Khan’s costume is not revealing, and reflects her Pakistani-American culture: Its look is influenced by the shalwar kameez, and she accessorizes with a dupatta scarf and gold bangles on her arm. On top of that, Kamala’s superpowers are effective rather than seductive: She’s a shapeshifter who can increase or decrease the size of her body, as a whole or in individual parts. Her delightful term for this super-size effect is “embiggen,” and it would be quite entertaining to see her embiggen her fists and feet on the big screen. Even Kamala’s powers are relatable — after all, what kid hasn’t dreamed of growing big enough to fight the world’s problems head-on? What teenager hasn’t hoped to shrink small enough to hide from their stressors? In a way, this is an echo of the original superhero called Captain Marvel (now known as Shazam), a young boy who could say a magic word and instantly be transformed into a strapping adult superhero. Khan has deep roots in the history of superhero comic books — just look at that lightning-bolt symbol on her chest — which she has adapted to the problems of the present. She deserves to be everywhere, including the big screen.

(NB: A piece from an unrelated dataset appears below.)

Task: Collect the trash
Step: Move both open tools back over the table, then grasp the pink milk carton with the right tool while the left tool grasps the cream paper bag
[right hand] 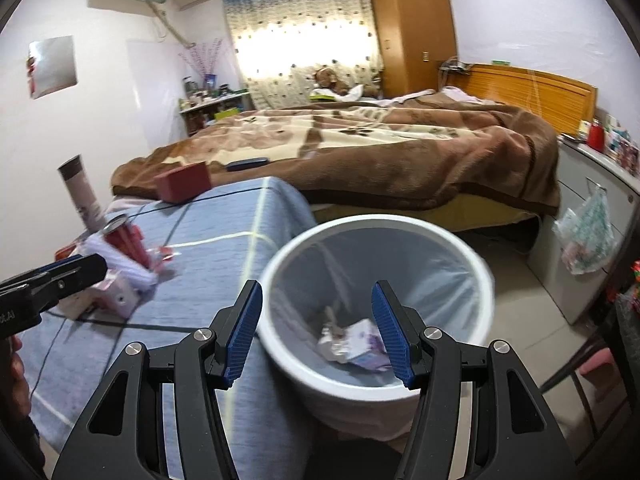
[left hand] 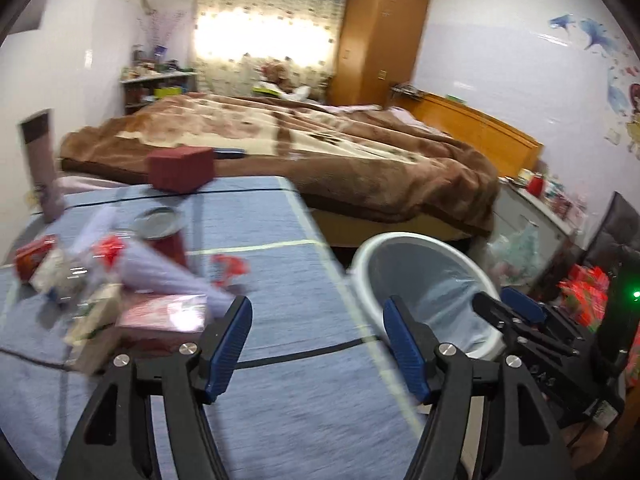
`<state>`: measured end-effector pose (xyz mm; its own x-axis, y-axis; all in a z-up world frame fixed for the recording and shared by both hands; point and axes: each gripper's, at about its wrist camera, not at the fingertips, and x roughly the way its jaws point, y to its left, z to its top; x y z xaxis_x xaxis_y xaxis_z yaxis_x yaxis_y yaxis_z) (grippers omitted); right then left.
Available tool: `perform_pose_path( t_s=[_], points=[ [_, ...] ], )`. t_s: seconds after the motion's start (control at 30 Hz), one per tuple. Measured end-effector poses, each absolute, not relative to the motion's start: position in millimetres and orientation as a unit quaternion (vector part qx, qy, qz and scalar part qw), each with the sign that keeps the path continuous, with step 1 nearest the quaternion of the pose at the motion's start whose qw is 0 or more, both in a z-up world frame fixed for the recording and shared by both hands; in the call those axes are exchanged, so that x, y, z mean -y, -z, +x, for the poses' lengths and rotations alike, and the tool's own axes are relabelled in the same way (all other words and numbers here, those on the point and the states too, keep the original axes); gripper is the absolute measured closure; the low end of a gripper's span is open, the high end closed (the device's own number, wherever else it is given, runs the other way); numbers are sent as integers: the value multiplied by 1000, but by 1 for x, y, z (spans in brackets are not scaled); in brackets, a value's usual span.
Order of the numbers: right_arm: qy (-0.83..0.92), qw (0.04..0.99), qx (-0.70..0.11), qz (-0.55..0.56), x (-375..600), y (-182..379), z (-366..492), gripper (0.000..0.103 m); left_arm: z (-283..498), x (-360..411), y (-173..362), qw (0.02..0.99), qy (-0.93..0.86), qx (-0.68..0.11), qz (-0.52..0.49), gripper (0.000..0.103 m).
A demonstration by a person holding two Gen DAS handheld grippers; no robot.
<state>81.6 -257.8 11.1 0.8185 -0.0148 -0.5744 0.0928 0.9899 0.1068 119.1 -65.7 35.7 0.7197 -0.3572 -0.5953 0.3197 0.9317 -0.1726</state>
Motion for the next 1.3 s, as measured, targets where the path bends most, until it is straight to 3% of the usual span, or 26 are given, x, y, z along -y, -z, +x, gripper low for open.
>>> perform_pose_path(
  t_s=[0.77, 1.3],
  points=[
    [-119, 934, -335, 10, 146, 1, 113, 45, 110, -91, -8, 936, 46, -342, -75, 32],
    [-159, 913, -375, -4, 112, 10, 133, 45, 172, -101, 33, 907, 89, -411, -20, 27]
  ],
)
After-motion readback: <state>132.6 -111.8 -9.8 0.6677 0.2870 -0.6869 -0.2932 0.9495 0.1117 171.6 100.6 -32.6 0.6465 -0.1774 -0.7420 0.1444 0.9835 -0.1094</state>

Hopefully, Ms. Marvel can avoid the fate of her good friend Miles Morales, who earned no more than an oblique reference by Donald Glover’s character in Spider-Man: Homecoming (though he’ll soon appear as a lead character in the animated film Spider-Man: Into the Spider-Verse). Kamala Khan is a superhero worthy of the big screen, and now some of the most acclaimed young talents in the business are clamoring to help her get there. What are we waiting for?